En ce qui concerne la Loi sur la lutte contre la traite des personnes, seulement deux participants se sont exprimés à son sujet. Bien qu’ils voyaient cette nouvelle loi d’un bon œil, les deux se sont dits insatisfaits de certains détails. Un d’eux s’est montré concerné par le fait qu’elle prévoit incriminer toute personne impliquée dans le processus de traite en vue de servitude domestique, y compris les parents biologiques de l’enfant : « Ben comment, comment punir un parent qui a décidé de bonne foi d’envoyer son enfant en domesticité pour pour pour un meilleur avenir? » (participant 2).
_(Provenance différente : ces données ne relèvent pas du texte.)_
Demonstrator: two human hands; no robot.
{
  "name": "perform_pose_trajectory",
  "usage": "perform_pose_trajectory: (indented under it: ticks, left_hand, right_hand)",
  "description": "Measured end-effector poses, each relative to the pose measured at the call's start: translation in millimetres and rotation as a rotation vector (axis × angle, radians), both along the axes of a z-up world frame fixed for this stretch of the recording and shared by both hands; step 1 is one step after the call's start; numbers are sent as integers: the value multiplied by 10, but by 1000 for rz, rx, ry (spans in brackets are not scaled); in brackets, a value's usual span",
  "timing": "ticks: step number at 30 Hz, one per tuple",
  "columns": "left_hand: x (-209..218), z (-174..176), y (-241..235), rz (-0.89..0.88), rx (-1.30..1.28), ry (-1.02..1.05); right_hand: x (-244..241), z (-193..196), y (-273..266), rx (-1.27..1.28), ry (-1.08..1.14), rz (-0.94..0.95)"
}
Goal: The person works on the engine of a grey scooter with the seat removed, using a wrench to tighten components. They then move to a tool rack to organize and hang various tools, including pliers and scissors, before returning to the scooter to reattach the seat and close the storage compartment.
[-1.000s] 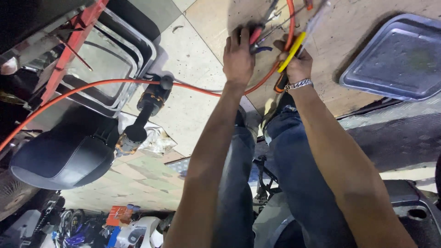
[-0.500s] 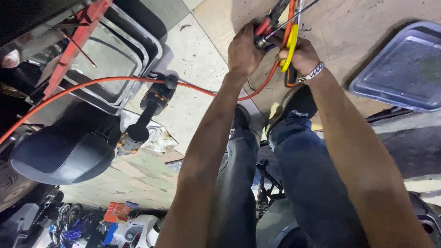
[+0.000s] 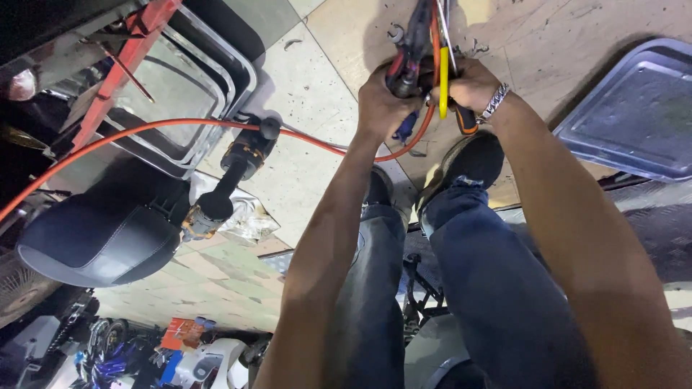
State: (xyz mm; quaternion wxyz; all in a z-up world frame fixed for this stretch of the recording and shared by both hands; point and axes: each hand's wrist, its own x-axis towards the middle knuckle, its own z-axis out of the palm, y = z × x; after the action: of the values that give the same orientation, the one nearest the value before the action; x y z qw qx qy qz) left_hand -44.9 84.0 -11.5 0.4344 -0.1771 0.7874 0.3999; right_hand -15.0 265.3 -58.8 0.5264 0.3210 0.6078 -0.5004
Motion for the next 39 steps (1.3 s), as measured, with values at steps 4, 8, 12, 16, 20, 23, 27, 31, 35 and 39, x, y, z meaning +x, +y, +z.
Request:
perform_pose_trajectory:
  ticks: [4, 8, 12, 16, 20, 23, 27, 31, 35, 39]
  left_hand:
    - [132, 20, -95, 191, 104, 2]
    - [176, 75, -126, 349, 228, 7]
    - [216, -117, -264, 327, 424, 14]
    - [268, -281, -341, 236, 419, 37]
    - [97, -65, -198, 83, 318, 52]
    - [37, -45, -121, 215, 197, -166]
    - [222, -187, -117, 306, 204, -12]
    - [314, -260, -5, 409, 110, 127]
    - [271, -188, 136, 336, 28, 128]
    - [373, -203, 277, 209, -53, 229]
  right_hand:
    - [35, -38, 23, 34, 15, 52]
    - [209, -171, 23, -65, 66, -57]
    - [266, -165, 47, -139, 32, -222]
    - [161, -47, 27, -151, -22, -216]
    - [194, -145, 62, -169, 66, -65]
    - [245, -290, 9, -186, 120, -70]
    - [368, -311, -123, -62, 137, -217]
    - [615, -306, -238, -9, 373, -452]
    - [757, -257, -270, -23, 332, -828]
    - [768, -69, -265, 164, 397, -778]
Quant à l’autre, elle a déploré le fait que cette nouvelle loi omet d’inclure les situations où un enfant est en domesticité au sein de sa propre famille, chez un oncle ou une tante par exemple, sans avoir nécessairement été recruté par un tiers impliqué dans la traite :

Là y’a des vides aussi parce que quand y’a des personnes qui ont des liens de parenté, par exemple, parce que, il faut signaler que, la domesticité des enfants commence à ancrer surtout dans les milieux familiaux, par exemple des enfants qui sont dans la domesticité chez, leur propre famille, chez sa marraine, sa tante, son oncle, sa sœur, etc. Là cette loi ne prend pas en compte vraiment la situation de la domesticité… (participante 8).

Pour finir, la très grande majorité des participants a appris l’existence de cette loi lors de son adoption, sans avoir été consultée lors de son élaboration.